At age 14, Moshe joined the Haganah, the precursor to the IDF. When WWII broke out, Dayan served under the Allied forces during the campaign in the Middle East.

On the eve of the Syria-Lebanon Campaign, Dayan’s unit crossed the border into Nazi-supporting Vichy French Lebanon. They secured two bridges and then secured an enemy police station.

While atop the station’s roof, scanning the horizon for enemy forces through a pair of binoculars, Dayan was struck by an Vichy sniper bullet from hundreds of yards away. The round shattered the binoculars, sending metal and glass shrapnel into his left eye. No rescue evacuation could be attempted for several hours, and he would have died if not for his comrades’ help.

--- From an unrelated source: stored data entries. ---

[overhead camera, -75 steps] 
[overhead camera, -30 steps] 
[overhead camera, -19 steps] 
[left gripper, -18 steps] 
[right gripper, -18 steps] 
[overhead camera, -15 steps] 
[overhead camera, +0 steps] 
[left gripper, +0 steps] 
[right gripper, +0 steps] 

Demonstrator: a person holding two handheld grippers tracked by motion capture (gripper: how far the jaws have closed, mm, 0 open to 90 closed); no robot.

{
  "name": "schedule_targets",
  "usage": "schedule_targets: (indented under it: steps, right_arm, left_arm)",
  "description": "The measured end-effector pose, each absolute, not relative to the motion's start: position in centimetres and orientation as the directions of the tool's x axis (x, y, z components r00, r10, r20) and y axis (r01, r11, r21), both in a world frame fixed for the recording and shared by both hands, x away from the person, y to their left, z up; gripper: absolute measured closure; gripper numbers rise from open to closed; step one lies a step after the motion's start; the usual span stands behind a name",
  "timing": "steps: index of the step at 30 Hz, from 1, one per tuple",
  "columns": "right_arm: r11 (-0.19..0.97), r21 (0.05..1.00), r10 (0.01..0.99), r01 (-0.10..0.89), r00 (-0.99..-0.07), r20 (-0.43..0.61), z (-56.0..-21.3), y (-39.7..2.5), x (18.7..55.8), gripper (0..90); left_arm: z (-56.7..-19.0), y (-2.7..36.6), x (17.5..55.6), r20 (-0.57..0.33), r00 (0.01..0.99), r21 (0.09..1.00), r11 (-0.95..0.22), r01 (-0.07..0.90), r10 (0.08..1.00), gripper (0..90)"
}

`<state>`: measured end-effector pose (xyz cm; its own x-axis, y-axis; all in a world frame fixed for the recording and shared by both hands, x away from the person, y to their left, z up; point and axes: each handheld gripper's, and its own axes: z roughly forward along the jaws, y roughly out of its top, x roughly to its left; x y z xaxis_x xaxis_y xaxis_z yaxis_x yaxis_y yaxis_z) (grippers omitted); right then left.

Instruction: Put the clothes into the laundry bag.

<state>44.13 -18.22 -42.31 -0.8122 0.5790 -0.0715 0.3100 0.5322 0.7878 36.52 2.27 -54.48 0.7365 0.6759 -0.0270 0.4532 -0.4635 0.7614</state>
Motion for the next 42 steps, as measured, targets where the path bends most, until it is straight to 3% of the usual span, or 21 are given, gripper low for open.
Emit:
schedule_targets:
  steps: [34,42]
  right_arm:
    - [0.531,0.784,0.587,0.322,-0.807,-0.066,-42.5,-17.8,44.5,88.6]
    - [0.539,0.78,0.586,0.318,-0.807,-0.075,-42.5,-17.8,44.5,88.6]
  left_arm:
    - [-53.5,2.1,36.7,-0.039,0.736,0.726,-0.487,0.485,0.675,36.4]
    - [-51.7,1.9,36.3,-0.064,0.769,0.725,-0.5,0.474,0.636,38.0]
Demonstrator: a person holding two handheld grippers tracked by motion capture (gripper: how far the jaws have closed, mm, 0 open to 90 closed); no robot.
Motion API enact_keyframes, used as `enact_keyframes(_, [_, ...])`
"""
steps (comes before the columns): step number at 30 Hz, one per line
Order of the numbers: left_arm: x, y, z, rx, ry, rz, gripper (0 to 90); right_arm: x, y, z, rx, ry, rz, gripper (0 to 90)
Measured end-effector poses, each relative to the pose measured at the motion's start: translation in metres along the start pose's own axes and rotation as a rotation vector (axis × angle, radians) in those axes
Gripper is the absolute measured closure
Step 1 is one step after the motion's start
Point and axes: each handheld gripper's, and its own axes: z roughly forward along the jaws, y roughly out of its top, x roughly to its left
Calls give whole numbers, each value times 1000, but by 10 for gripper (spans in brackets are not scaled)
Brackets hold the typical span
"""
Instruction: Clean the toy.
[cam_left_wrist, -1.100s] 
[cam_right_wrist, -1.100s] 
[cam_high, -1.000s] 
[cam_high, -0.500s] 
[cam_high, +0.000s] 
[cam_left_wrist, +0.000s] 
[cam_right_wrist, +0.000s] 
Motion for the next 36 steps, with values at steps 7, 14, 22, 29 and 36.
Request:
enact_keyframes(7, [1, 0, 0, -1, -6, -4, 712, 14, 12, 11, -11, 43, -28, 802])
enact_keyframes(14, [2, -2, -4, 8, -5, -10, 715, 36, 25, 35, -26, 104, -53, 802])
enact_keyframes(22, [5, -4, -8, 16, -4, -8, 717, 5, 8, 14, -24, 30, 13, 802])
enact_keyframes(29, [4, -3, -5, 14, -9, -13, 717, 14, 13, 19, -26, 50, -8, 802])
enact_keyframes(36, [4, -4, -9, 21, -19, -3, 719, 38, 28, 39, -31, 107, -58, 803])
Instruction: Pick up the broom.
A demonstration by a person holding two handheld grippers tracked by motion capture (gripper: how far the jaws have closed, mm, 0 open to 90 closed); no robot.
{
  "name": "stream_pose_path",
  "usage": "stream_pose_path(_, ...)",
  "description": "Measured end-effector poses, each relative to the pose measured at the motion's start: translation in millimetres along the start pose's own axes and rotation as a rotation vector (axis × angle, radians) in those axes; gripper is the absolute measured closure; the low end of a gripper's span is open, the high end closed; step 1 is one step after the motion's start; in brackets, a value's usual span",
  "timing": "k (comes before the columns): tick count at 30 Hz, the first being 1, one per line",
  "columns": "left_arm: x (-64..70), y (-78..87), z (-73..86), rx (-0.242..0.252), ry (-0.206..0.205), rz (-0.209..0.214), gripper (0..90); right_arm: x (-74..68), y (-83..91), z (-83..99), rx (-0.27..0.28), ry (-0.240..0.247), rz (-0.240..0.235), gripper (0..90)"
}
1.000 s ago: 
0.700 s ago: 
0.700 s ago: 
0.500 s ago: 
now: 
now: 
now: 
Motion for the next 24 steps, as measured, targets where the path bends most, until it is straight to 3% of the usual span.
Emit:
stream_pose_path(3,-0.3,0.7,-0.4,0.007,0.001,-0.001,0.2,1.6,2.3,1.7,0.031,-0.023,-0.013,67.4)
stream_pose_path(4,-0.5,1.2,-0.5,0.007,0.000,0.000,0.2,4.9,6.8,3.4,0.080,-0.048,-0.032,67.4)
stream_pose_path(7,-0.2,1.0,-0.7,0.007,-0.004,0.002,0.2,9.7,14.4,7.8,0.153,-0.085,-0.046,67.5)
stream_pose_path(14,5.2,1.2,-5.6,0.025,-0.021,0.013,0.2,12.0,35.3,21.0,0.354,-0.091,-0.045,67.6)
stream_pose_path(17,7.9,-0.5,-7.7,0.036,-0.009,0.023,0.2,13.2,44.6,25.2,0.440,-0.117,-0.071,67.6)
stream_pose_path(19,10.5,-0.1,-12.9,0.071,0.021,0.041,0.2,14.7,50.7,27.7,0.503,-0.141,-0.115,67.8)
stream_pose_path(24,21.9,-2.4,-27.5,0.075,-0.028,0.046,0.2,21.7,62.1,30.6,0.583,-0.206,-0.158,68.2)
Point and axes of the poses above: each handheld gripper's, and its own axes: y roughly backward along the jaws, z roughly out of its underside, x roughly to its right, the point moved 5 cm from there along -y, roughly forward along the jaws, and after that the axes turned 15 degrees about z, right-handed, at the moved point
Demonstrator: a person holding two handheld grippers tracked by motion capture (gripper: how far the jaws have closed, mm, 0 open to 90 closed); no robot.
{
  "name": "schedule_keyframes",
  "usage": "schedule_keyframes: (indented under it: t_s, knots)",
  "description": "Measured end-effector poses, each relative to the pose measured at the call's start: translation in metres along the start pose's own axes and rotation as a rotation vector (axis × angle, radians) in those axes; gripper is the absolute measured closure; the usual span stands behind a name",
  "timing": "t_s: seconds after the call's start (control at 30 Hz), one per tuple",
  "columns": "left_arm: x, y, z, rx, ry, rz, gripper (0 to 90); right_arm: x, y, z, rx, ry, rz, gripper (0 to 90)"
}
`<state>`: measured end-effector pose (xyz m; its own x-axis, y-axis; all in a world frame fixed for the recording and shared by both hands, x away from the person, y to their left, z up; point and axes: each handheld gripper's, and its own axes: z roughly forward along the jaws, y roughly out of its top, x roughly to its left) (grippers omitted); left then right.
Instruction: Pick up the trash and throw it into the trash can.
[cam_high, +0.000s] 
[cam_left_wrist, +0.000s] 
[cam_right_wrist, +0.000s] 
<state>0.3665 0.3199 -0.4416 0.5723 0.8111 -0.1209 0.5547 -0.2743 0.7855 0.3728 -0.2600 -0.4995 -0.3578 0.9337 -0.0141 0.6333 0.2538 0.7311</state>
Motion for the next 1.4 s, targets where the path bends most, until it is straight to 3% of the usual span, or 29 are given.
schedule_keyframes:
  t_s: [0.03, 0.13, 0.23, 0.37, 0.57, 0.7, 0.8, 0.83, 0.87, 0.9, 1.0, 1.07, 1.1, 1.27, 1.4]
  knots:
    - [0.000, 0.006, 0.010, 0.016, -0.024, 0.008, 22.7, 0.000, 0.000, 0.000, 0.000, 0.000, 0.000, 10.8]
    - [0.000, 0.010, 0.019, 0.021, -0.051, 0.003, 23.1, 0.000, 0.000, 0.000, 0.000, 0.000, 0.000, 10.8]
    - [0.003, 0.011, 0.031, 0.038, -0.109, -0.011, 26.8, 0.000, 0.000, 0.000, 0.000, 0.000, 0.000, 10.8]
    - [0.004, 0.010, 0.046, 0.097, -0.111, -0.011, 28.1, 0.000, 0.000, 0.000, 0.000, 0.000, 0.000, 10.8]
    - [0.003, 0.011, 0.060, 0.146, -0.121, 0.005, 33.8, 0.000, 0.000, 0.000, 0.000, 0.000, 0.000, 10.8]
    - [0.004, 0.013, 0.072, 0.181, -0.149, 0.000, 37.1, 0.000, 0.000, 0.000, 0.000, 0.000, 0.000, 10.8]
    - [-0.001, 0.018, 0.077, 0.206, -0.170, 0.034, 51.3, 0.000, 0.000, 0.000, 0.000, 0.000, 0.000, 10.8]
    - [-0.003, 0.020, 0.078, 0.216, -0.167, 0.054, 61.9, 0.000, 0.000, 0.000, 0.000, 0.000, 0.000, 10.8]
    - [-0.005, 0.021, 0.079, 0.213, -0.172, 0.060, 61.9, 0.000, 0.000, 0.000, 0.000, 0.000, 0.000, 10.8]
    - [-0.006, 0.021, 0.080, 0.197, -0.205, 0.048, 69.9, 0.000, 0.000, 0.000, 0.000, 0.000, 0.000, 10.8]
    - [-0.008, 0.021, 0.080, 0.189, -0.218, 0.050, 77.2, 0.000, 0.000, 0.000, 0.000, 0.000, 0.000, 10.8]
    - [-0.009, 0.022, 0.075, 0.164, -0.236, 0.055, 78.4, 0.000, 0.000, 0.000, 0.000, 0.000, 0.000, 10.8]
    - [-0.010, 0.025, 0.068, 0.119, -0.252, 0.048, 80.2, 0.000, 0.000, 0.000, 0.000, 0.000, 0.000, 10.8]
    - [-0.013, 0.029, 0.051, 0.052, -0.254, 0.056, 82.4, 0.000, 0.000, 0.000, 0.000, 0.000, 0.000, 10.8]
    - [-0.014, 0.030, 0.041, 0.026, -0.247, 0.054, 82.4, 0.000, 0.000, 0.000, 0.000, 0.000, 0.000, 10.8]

Once evacuated, Dayan lost his eye, and doctors couldn’t reverse the severe muscle damage, either, meaning he couldn’t be fitted with a glass eye. Thus, he began to wear the black eye patch he would become known for.

But in the beginning, Moshe Dayan didn’t embrace this new change to his lifestyle. Letters found after his death show that he begged the military brass to let him return to combat, which he wasn’t allowed to do. He also “reflected with considerable misgivings on my future as a cripple without a skill, trade, or profession to provide for my family.”

Besides losing all that he ever dreamed of being—a watchman atop the Holy Land’s walls—Dayan also hated how his disability appeared. The depressed soldier swore he was “ready to make any effort and stand any suffering, if only I could get rid of my black eyepatch.” He also lamented, “The attention it drew was intolerable to me. I preferred to shut myself up at home, doing anything, rather than encounter the reactions of people wherever I went.”

But after WWII, the nation of Israel found itself fighting for its independence and the very existence of the Jewish people. And so, as a leader of men and a military genius, Moshe Dayan began his long IDF career during the 1948 War of Independence, a career that we will surely discuss in future pieces.

Throughout Israel’s many wars, Dayan was known for his skill on the battlefield. And around the world, Israeli grit came to be symbolized by the black eye patch that Moshe Dayan wore, a symbol of his own determination.